Eine nachhaltige Waldbewirtschaftung beinhaltet auch ein ziel­orientiertes Wildmanagement. Dabei kommt es regelmäßig zu Ziel­konflikten zwischen Jagdausübenden und FörsterInnen, denn die Art der Bejagung hat einen maßgeblichen Einfluss auf die Verjüngung, die Baumartenzusammensetzung und die Biodiversität. Das aktuelle Wild­einfluss­monitoring (www.wildeinflussmonitoring.at, WEM) des BFW zeigt, dass es in etwa der Hälfte der Bezirke zu Verbesserungen gekommen ist, in etwa einem Drittel der Bezirke der Wildeinfluss jedoch deutlich zugenommen hat (WEM-Ergebnisse 2016-2018). Dieser weiterhin hohe Wildeinfluss ist angesichts des Klimawandels besonders bedenklich, denn einige, bei wärmerem Klima besser geeignete Baumarten (z.B. Weißtanne, Edellaubhölzer) werden vom Wild bevorzugt verbissen.

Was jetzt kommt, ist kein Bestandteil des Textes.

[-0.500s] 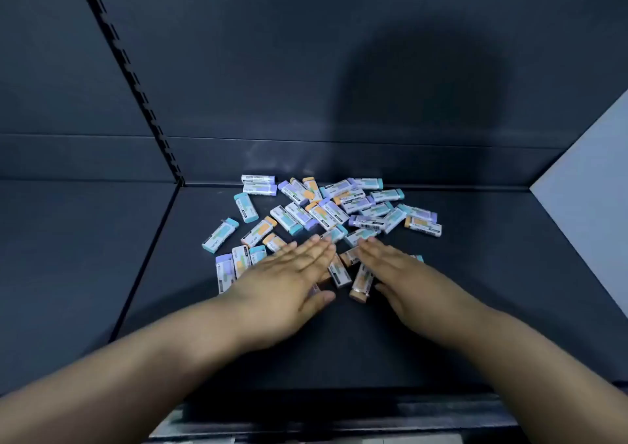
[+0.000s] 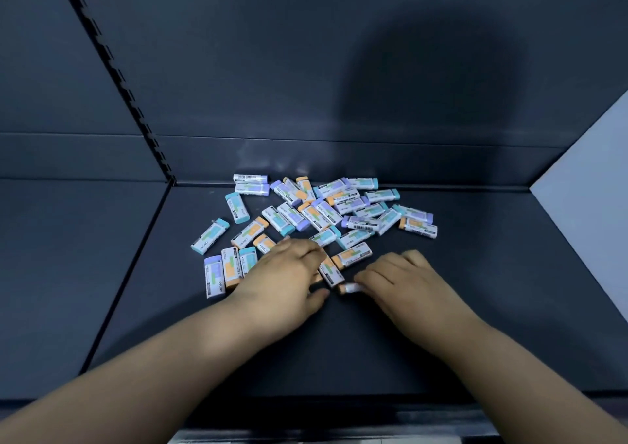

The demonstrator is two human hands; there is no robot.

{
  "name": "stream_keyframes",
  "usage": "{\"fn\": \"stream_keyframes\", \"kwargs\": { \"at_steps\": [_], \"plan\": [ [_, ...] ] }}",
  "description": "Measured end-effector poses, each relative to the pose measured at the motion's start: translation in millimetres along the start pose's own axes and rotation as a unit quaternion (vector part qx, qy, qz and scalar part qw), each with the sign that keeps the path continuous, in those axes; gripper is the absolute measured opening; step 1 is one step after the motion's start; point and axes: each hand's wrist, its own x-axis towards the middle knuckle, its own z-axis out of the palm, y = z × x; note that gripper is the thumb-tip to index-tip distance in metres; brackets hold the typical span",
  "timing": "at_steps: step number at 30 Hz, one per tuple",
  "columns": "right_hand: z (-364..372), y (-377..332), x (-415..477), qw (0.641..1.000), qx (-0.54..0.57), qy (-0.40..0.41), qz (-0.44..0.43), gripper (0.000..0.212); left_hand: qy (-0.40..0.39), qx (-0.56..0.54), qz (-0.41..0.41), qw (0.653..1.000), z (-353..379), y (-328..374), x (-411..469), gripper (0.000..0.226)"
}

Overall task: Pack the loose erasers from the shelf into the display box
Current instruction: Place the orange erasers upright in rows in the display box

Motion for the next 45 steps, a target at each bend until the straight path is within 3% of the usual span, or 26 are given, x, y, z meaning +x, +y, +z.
{"fn": "stream_keyframes", "kwargs": {
  "at_steps": [3,7,10,13,17,19,21,24,26,32,37,45],
  "plan": [
    [-4.2,-7.6,-3.5,0.994,0.073,0.018,0.077,0.018,-0.002,-0.005,-0.003,1.000,-1.1,1.6,1.4,0.055],
    [-16.6,-18.9,-4.8,0.924,0.292,0.005,0.247,0.015,-0.002,-0.002,0.009,1.000,-0.8,4.2,-0.4,0.052],
    [-14.6,-21.4,-6.3,0.899,0.325,-0.014,0.292,0.015,-0.002,-0.009,0.018,1.000,-2.4,7.8,0.1,0.050],
    [-15.0,-22.1,-4.4,0.897,0.310,-0.022,0.313,0.011,0.002,-0.011,0.008,1.000,-1.4,11.2,2.8,0.057],
    [-21.5,-18.2,-2.4,0.931,0.217,-0.059,0.288,0.009,-0.007,0.003,-0.009,1.000,1.5,15.3,8.4,0.065],
    [-24.2,-12.6,-1.9,0.939,0.235,-0.048,0.247,0.014,-0.014,-0.007,-0.010,1.000,1.5,16.1,10.4,0.064],
    [-26.8,-5.5,-1.4,0.944,0.266,-0.068,0.182,0.032,-0.031,-0.024,-0.003,0.999,0.3,16.1,11.1,0.065],
    [-28.3,2.9,0.9,0.948,0.250,-0.160,0.118,0.070,-0.066,-0.026,-0.006,0.997,-2.7,15.0,12.0,0.074],
    [-27.1,5.3,4.7,0.951,0.221,-0.191,0.104,0.081,-0.079,-0.016,-0.025,0.996,-3.6,14.5,14.0,0.079],
    [-21.6,7.9,9.7,0.950,0.241,-0.171,0.102,0.062,-0.062,-0.037,-0.037,0.997,-4.8,19.1,12.7,0.068],
    [-22.7,-2.0,15.6,0.930,0.321,-0.123,0.131,0.052,0.007,-0.105,-0.034,0.994,-9.4,14.3,-5.2,0.057],
    [-23.8,-63.3,55.3,0.920,0.364,-0.035,0.141,0.057,0.093,-0.162,-0.026,0.982,-36.3,-31.3,-52.2,0.066]
  ]
}}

Für ein integriertes Wald- und Wildmanagement auf Revierebene müssen die wildökologischen Bestandestypen, die Baumarten und der in den Beständen anzutreffende Verbiss berücksichtigt werden; dieses kann nur mit einem engeren Stichprobennetz als im WEM erzielt werden.

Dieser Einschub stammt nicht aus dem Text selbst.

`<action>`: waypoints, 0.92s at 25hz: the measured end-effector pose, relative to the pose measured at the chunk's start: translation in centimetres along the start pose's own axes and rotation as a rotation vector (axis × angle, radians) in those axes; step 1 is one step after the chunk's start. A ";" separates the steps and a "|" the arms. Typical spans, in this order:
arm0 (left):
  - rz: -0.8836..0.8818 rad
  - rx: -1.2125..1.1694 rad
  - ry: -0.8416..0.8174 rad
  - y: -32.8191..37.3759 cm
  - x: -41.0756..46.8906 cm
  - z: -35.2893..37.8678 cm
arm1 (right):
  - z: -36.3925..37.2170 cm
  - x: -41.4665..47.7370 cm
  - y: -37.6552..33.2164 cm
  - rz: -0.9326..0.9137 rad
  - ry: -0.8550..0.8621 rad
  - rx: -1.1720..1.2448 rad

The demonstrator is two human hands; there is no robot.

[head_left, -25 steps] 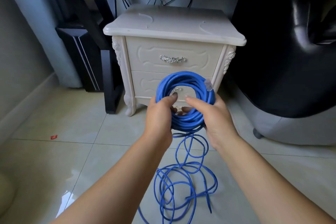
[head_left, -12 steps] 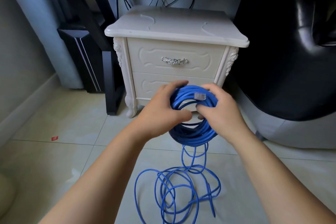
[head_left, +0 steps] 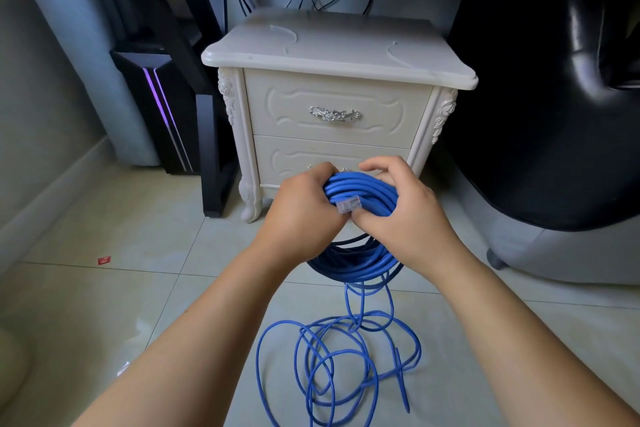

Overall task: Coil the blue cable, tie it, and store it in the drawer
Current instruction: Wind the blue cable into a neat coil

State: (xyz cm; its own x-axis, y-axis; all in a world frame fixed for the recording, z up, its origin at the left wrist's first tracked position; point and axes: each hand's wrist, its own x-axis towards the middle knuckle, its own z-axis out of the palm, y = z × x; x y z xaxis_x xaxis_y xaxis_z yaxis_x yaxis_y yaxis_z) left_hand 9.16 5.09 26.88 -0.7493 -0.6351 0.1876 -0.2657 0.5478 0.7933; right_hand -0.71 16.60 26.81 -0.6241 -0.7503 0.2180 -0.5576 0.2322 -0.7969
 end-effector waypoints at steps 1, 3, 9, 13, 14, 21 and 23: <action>-0.057 -0.068 0.020 -0.1 0.1 -0.1 | -0.2 0.0 0.0 0.022 -0.016 0.040; -0.204 -0.288 0.060 -0.5 0.6 -0.3 | -0.6 0.0 0.0 0.068 -0.047 0.124; -0.474 -0.865 0.186 -0.1 0.8 -0.2 | 1.7 -0.1 0.3 0.318 0.025 0.567; -0.555 -1.096 0.270 0.8 0.3 0.8 | 3.4 -0.3 -0.5 0.385 0.114 0.827; -0.544 -1.117 0.271 0.9 0.1 1.1 | 3.7 -0.3 -0.5 0.407 0.146 0.852; -0.381 -0.791 -0.347 -0.3 -0.4 0.2 | 1.7 1.2 1.2 0.490 0.352 0.776; -0.326 -0.874 -0.443 -0.5 0.0 -0.8 | 0.5 1.8 1.5 0.434 0.346 0.678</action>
State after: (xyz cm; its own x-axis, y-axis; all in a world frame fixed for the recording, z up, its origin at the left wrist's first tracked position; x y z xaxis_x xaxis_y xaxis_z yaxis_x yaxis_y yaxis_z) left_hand 9.78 4.40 26.98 -0.9233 -0.3269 -0.2017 -0.0951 -0.3141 0.9446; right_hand -2.37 15.34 25.78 -0.8982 -0.4255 -0.1106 0.1440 -0.0470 -0.9885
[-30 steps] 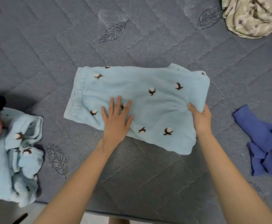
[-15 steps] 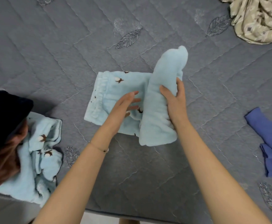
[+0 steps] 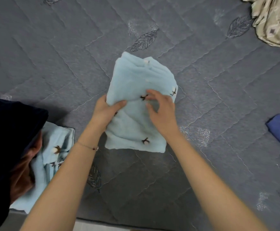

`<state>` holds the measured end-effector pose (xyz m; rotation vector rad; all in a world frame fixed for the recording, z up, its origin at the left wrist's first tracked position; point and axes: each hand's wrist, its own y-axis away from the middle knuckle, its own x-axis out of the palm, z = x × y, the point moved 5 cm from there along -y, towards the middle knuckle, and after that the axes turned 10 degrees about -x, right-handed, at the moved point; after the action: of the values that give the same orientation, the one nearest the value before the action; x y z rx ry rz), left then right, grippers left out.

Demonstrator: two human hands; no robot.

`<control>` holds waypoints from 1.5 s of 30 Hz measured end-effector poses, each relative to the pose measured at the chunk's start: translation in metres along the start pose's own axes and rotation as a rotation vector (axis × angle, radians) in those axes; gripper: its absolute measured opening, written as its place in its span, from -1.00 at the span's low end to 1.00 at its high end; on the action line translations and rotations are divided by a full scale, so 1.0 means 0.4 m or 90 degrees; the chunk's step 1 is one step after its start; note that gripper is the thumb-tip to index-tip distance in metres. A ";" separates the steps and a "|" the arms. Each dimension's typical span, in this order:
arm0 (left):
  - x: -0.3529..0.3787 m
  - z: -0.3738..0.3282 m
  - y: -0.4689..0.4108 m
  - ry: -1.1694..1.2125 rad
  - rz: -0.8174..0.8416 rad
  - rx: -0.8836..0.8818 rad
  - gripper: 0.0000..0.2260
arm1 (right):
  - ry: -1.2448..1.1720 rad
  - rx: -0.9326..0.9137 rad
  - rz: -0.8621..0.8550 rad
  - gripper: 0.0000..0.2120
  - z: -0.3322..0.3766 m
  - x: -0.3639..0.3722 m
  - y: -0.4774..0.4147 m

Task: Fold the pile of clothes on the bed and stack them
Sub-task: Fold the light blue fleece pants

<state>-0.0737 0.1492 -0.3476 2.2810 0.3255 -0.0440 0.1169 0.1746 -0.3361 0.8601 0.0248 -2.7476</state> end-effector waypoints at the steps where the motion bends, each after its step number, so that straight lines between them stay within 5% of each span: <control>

Im Rahmen des Projektes sollen 20 Reviere bzw. Betriebe im ganzen Bundesgebiet nach verjüngungsökologischen und wildtierökologischen Kriterien erfasst werden und in weiterer Folge Empfehlungen für einer nachhaltige Bewirtschaftung erar­beitet werden. Außerdem wird die Selbsteinschätzung von Wald­­besitzerInnen und Jagdausübenden anhand von Fragebögen zur Nachhaltigkeit der Jagd abgefragt und den Ergebnissen der Verjüngungs­er­hebungen gegenübergestellt.